Food & Drinks

Mlima Tamu bar: Does it live to it's name?

bar

Someone wrote to me and said I like to romanticise everything. But what is life without a little romance, surely? And if, like me, you seek romance [not of the love type] then drive out to Lerruat Log resort in Kumpa, Kajiado.

The first experience is the drive there; don’t nap, don’t read a book. Look out the window. Look at the landscape, the flatness of it all, the beauty of monotony, the curve of the wide endless sky.

The resort is perched on the crown of a hill overlooking a valley. Get room D9, or any room along that corridor. They are bigger. The view is breathless. There is a meandering dusty road below. Sounds from tens of kilometres echo back in the silence.

Because it’s on a hill, there is a bit of walking up and down hills to get to the reception, to the restaurants, to the parking. We all need the walk. Wear your comfortable shoes. The service is excellent.
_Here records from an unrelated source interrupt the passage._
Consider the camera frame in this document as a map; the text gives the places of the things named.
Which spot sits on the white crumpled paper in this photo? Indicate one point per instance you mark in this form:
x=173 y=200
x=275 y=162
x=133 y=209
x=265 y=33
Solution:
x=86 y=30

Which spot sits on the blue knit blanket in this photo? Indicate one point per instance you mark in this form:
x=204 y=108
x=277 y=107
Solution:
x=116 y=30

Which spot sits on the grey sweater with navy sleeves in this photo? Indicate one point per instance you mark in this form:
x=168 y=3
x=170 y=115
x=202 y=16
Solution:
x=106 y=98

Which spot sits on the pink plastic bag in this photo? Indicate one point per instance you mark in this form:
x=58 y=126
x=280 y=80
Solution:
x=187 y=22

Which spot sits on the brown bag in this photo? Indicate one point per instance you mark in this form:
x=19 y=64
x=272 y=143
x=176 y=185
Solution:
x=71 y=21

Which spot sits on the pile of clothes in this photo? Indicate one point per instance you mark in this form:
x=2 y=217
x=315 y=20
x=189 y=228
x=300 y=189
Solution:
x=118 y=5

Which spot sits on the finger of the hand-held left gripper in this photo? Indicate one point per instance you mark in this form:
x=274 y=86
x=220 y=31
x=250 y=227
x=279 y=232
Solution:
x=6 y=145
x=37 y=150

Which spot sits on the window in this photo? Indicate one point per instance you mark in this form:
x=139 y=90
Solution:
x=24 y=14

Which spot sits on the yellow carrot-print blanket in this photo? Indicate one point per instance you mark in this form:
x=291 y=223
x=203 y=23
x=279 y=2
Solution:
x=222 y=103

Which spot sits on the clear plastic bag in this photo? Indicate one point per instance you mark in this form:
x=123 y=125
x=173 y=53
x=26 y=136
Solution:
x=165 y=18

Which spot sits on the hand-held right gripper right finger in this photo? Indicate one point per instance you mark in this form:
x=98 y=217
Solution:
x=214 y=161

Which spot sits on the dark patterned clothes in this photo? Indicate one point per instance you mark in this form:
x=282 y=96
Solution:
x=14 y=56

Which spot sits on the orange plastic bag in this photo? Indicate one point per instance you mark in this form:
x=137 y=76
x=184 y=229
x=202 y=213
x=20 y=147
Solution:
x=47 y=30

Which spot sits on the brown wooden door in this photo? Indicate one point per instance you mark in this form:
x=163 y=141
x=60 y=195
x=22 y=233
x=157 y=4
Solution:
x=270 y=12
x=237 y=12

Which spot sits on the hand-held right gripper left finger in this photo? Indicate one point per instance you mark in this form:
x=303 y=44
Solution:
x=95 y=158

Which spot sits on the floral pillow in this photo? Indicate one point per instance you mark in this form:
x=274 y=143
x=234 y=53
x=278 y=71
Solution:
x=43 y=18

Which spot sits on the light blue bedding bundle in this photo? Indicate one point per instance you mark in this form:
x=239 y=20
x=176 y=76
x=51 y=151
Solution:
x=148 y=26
Roomservice picks up their calls and acts fast. I got ice in a bucket in record time. I cracked my whisky on the balcony hanging over the valley and stared at the sunset.

Oh, please carry the company. Surely. But I hear some people love to visit such places alone, to think. Good for them. I normally think when I sit on the toilet seat back in Nairobi.

Your evening —and the whole point of this article— has to end in their bar called the Mlima Tamu Bar. It’s a sweet, small and intimate circular bar. It has ridiculous signs that read “Vodka with ice is cheaper than a two-hour massage.”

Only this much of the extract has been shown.